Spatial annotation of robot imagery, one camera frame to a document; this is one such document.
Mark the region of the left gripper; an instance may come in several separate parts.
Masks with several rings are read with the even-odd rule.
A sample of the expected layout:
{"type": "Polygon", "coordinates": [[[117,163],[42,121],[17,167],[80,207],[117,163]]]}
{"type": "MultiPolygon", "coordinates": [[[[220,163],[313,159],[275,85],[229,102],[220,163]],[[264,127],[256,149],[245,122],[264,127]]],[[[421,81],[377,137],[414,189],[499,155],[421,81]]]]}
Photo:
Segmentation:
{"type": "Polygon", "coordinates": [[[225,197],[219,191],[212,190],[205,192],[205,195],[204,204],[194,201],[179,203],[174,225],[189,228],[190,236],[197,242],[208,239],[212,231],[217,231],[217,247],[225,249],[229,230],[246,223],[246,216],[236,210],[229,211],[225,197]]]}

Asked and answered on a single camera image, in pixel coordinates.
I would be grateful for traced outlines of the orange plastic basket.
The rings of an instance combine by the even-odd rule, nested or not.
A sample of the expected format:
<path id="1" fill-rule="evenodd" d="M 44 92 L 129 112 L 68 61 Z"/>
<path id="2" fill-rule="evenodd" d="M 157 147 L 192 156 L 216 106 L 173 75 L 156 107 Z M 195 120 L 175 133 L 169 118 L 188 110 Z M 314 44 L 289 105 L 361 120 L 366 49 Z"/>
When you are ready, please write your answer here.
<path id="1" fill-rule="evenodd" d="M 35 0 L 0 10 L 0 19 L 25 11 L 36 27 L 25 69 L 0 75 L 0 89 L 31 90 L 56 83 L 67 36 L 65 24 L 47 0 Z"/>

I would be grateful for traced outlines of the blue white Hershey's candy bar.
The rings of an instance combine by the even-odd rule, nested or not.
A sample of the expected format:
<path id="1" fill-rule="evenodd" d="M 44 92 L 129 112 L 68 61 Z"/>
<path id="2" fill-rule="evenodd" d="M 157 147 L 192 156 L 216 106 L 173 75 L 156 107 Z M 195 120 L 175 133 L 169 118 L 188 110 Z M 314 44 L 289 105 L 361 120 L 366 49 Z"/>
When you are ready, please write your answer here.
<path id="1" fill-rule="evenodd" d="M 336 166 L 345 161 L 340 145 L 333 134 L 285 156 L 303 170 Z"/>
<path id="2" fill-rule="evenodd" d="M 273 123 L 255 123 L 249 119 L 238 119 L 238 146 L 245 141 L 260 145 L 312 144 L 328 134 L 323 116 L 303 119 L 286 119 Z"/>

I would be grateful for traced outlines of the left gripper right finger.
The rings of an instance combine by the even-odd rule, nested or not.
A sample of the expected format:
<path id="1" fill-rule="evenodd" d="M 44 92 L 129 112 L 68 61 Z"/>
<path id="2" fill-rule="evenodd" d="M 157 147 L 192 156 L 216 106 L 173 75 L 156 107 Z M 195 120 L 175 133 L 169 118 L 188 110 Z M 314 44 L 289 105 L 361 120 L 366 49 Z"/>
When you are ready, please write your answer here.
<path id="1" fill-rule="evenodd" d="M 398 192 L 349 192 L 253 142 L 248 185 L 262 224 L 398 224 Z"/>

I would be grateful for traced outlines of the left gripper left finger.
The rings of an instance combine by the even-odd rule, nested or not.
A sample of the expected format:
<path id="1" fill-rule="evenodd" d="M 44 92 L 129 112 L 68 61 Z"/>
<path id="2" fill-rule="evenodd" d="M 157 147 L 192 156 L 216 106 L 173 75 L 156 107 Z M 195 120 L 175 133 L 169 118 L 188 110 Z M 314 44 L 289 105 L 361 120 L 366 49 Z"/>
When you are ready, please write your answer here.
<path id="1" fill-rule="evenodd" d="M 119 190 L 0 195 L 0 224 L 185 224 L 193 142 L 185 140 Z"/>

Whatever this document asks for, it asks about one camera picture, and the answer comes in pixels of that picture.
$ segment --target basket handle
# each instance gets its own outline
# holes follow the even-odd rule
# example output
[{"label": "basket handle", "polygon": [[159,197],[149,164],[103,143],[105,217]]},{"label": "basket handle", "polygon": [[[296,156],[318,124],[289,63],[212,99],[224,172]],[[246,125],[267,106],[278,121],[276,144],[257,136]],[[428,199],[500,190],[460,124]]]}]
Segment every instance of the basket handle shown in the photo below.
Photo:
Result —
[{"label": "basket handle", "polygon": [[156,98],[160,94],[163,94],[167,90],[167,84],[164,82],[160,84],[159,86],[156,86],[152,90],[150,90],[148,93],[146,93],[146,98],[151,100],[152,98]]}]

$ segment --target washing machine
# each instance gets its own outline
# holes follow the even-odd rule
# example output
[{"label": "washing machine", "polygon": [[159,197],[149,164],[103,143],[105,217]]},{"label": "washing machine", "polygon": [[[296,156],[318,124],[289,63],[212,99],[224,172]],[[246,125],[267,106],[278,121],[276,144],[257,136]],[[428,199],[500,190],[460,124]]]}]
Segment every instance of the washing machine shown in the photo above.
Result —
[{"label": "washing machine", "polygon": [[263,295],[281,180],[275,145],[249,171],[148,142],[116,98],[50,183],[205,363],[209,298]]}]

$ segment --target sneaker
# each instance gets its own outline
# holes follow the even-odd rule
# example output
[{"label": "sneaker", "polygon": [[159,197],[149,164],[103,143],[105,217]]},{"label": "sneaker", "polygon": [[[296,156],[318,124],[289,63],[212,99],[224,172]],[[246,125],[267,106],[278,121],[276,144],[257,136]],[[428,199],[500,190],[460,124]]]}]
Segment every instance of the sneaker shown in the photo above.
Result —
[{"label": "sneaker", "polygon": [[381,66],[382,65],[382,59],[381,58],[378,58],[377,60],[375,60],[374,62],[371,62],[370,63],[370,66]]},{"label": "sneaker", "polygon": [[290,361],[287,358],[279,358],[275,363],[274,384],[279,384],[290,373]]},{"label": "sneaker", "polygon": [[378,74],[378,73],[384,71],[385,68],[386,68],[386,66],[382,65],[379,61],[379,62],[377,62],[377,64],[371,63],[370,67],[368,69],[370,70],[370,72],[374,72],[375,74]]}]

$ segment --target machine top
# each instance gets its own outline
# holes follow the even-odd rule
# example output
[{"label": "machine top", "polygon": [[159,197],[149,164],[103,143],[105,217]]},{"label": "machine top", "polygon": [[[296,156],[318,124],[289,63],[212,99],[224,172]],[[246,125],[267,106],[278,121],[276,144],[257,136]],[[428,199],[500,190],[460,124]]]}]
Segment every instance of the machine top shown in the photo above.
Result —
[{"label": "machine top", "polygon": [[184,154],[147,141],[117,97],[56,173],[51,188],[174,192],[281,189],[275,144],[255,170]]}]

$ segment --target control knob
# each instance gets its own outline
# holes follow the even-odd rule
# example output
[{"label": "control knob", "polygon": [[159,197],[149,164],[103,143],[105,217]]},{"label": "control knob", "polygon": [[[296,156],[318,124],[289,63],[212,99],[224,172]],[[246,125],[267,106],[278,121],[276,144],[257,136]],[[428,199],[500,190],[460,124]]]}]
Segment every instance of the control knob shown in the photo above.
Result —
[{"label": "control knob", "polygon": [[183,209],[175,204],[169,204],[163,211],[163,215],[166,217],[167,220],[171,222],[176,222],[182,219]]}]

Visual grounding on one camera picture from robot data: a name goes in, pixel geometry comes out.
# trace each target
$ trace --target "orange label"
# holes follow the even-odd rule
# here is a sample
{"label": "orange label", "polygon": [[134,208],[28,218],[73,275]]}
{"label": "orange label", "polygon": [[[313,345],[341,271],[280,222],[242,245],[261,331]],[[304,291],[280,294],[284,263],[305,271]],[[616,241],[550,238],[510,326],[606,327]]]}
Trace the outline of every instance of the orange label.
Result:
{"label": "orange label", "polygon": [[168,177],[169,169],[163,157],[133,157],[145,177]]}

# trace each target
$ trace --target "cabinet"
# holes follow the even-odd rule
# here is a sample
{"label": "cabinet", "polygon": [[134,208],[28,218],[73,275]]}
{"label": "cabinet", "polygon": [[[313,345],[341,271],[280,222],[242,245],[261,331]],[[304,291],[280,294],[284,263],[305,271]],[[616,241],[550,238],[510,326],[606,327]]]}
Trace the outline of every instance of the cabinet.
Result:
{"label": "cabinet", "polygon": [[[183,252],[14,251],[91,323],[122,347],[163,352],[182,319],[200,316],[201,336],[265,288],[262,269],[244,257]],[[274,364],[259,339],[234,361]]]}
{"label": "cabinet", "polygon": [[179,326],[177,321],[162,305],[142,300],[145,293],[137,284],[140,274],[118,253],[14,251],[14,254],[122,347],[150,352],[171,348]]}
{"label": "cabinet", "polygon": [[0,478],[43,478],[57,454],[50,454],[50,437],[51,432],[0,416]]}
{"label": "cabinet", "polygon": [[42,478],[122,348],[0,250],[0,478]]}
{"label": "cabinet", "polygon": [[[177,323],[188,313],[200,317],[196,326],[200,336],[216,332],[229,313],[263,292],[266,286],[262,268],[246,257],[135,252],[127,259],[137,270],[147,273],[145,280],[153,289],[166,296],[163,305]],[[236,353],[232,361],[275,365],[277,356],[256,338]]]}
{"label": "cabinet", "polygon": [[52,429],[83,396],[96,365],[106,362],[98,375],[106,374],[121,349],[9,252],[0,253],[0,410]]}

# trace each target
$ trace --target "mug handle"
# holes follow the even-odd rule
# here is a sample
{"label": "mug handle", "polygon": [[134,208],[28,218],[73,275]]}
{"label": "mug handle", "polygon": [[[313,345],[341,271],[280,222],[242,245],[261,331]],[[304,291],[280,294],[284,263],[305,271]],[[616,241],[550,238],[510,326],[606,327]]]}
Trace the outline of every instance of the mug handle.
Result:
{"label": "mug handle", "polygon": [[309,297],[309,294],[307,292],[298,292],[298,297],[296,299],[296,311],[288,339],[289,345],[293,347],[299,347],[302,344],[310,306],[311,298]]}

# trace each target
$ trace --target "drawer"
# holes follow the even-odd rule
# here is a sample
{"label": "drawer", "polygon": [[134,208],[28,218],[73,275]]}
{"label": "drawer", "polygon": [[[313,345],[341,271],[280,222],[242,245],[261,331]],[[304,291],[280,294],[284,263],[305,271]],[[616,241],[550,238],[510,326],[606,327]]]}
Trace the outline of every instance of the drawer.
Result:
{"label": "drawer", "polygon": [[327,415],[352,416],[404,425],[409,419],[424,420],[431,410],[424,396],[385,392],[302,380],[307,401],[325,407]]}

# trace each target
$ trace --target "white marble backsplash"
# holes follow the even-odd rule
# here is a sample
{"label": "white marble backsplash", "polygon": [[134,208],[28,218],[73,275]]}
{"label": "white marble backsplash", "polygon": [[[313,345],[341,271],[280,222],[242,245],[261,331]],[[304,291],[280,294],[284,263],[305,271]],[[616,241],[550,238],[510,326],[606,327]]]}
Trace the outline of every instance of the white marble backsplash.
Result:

........

**Task to complete:**
Where a line above holds the string "grateful", show that line.

**Exercise solution:**
I would be grateful for traced outlines of the orange plastic basket.
I would be grateful for traced outlines of the blue white Hershey's candy bar.
I would be grateful for traced outlines of the left gripper right finger.
I would be grateful for traced outlines of the left gripper left finger.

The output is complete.